● **Problem details**
Which lines run from the start of the material below through the line containing "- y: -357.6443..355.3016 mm"? Retype them exactly, pictures excluded.

● **Stored data**

----------------

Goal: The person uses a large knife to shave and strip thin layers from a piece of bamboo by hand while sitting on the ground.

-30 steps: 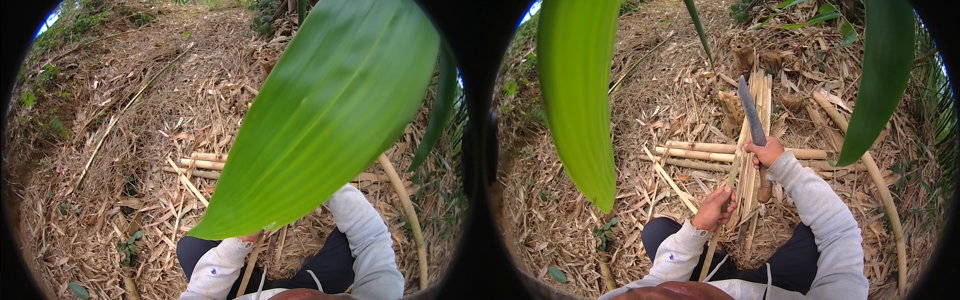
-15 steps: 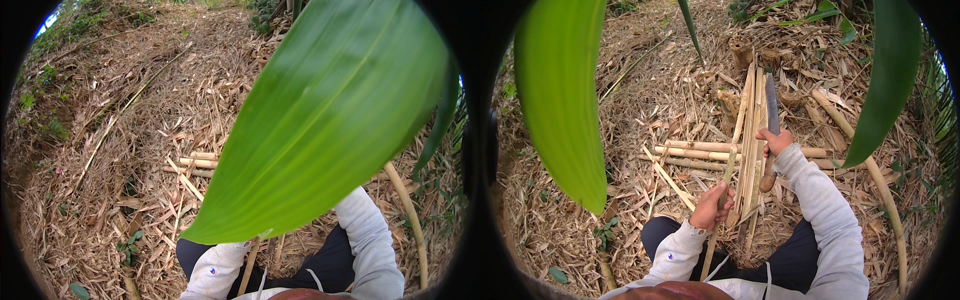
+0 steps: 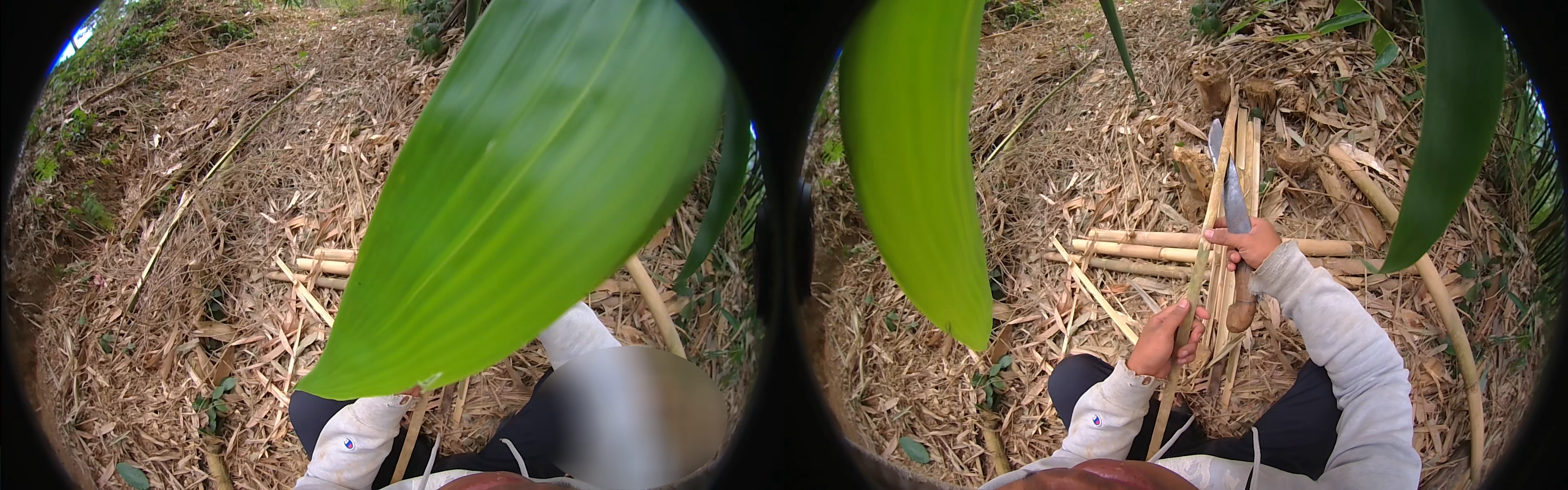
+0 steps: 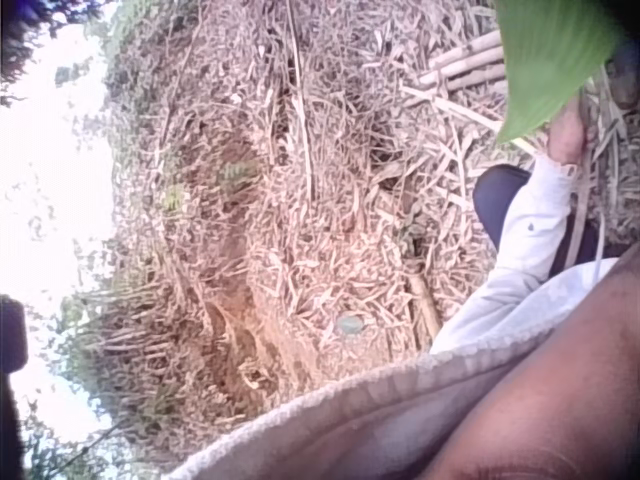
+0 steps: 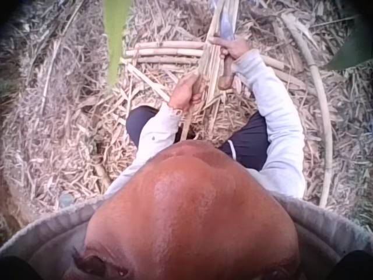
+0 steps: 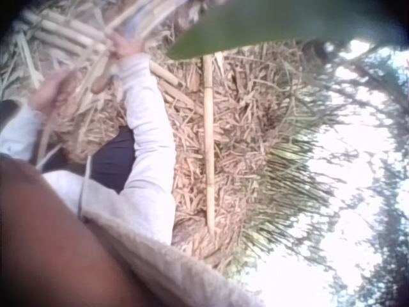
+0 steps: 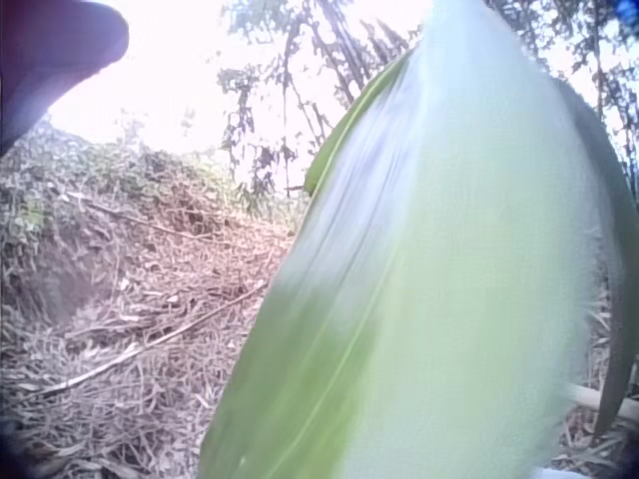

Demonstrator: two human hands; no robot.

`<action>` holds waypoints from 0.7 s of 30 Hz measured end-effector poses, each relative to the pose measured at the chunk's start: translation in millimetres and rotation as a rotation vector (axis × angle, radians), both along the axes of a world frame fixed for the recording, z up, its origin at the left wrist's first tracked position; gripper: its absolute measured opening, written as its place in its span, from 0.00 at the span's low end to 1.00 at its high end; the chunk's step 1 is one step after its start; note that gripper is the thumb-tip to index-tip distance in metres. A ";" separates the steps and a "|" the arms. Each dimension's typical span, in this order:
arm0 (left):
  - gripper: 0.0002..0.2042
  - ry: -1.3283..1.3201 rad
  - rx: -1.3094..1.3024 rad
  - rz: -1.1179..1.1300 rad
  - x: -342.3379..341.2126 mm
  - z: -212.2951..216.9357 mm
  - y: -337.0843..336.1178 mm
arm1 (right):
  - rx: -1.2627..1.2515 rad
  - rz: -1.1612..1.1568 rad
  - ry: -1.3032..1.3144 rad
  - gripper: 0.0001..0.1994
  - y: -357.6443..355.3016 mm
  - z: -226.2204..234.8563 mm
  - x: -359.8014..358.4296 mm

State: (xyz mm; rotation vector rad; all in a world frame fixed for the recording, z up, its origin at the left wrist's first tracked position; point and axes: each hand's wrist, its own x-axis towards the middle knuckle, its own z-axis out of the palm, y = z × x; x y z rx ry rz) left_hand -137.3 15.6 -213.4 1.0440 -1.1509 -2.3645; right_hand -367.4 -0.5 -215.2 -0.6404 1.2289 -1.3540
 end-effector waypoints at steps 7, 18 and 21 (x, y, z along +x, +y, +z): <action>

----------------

● **Exercise response**
Goal: The person uses a large knife to shave and strip thin layers from a piece of bamboo by hand while sitting on the ground.

-30 steps: 
-15 steps: 
+0 steps: 
+0 steps: 
+0 steps: 
+0 steps: 
+0 steps: 

Demonstrator: two human hands; no robot.

`<action>` holds waypoints from 0.7 s of 30 Hz measured end-effector poses, each relative to the pose measured at the chunk's start: translation in millimetres and rotation as a rotation vector (axis × angle, radians), both along the axes of a world frame fixed for the recording, z up, its origin at the left wrist's first tracked position; gripper: its absolute measured opening, written as its place in its span, from 0.00 at the span's low end to 1.00 at its high end; the chunk's step 1 is one step after its start; note that gripper is the thumb-tip to index-tip distance in metres. A ";" separates the steps and a "|" the arms. Each dimension's typical span, in this order:
arm0 (left):
  - gripper: 0.0002..0.2042
  - ry: -1.3283..1.3201 rad
  - rx: -1.3094..1.3024 rad
  - rz: -1.1179..1.1300 rad
  - x: -342.3379..341.2126 mm
  - z: -212.2951..216.9357 mm
  - y: -337.0843..336.1178 mm
arm1 (right):
  - rx: -1.2627..1.2515 rad
  - rz: -1.1612..1.1568 rad
  - ry: -1.3032..1.3144 rad
  - gripper: 0.0001..0.1994
  - y: -357.6443..355.3016 mm

Here the work on this exercise is complete.